Os fundos brasileiros perderam US$ 11,6 bilhões em recursos no primeiro semestre, segundo o relatório Latin Fund Report divulgado pela Thomson Financial. Só no mês de junho, os saques atingiram US$ 9,47 bilhões por causa da instabilidade decorrente do processo eleitoral e da antecipação da regra de "marcação a mercado" dos títulos na carteira dos fundos de renda fixa. "Trata-se de um número muito preocupante, que vem piorando", diz Guillermo Mazzoni, gerente de pesquisas da Thomson. Segundo Mazzoni, cerca de 70% dos investimentos que foram resgatados dos fundos no Brasil migraram para a poupança e CDBs e 30% foram investidos em dólares.Na América Latina, a desconfiança dos investidores causou perdas líquidas de US$ 9,28 bilhões nos fundos no primeiro semestre. A Argentina teve fortes perdas de recursos e fechamentos de fundos, com captação líquida negativa de US$ 1,6 bilhão no semestre. Após alcançar o recorde de US$ 202,05 bilhões no final do mês de março, a indústria de fundos da região fechou o primeiro semestre com patrimônio líquido administrado de US$ 163,24 bilhões.Chile e Peru mantiveram-se à margem da crise e lideram o ranking de crescimento real no semestre, com 30,59% e 29,14%, respectivamente.O Brasil fechou o mês de junho com um patrimônio líquido nos fundos de US$ 122,8 bilhões, o que corresponde a 75% da região.
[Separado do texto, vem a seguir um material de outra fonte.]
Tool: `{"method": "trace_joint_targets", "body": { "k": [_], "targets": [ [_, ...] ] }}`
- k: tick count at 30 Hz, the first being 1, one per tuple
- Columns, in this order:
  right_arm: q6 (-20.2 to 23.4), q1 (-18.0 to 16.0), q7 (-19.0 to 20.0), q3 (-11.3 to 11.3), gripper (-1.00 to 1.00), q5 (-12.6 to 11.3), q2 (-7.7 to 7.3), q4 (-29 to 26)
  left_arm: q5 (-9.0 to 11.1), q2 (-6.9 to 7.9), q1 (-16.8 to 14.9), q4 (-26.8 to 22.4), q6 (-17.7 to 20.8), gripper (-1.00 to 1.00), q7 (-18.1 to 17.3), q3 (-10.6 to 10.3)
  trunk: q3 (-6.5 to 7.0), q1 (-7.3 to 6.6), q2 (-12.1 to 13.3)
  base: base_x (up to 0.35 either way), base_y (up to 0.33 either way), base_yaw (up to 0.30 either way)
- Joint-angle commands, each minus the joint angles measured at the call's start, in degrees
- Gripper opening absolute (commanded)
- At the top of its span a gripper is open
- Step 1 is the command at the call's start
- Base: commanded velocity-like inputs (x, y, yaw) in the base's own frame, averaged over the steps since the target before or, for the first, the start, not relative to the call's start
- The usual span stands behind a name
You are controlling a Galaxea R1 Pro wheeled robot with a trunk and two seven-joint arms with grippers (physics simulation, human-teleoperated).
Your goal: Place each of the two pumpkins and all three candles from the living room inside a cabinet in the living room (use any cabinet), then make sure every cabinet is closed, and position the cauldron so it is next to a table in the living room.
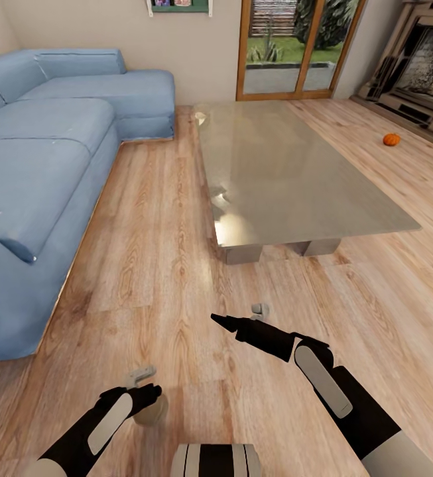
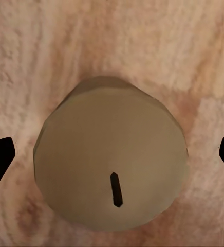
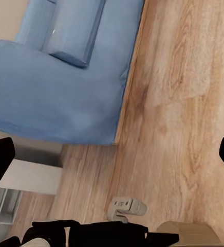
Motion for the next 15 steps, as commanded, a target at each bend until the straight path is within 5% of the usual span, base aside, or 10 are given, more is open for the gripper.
{"method": "trace_joint_targets", "body": {
  "k": [1,15],
  "targets": [
    [0.2,0.0,0.0,0.1,1.00,-0.4,-0.04,0.0,0.6,0.07,0.0,-0.1,0.0,1.00,0.6,-0.3,-0.27,0.01,0.0,0.000,0.000,0.000],
    [0.2,0.0,-0.2,0.1,1.00,-0.4,-0.04,0.1,0.6,-0.10,0.0,0.0,-0.6,1.00,0.5,-0.3,-1.38,0.14,-0.1,0.000,0.000,0.000]
  ]
}}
Em segundo lugar, vem o México, com US$ 31,8 bilhões, seguido pelo Chile, com US$ 6 bilhões.Apesar dos resgates, a indústria continua concentrada em renda fixa, que responde por 68% do patrimônio dos fundos da região. No Brasil, renda fixa corresponde a 63,2% do patrimônio total dos fundos, seguido por renda mista (22,7%) e renda variável (6,8%).Com exceção da previdência privada, todos os tipos de fundos sofreram resgates. Em junho, a captação líquida dos fundos de previdência foi de US$ 119,66 milhões no País. Os fundos de renda fixa sofreram retiradas de US$ 8,1 bilhões no mês de junho, uma queda de 9,3%.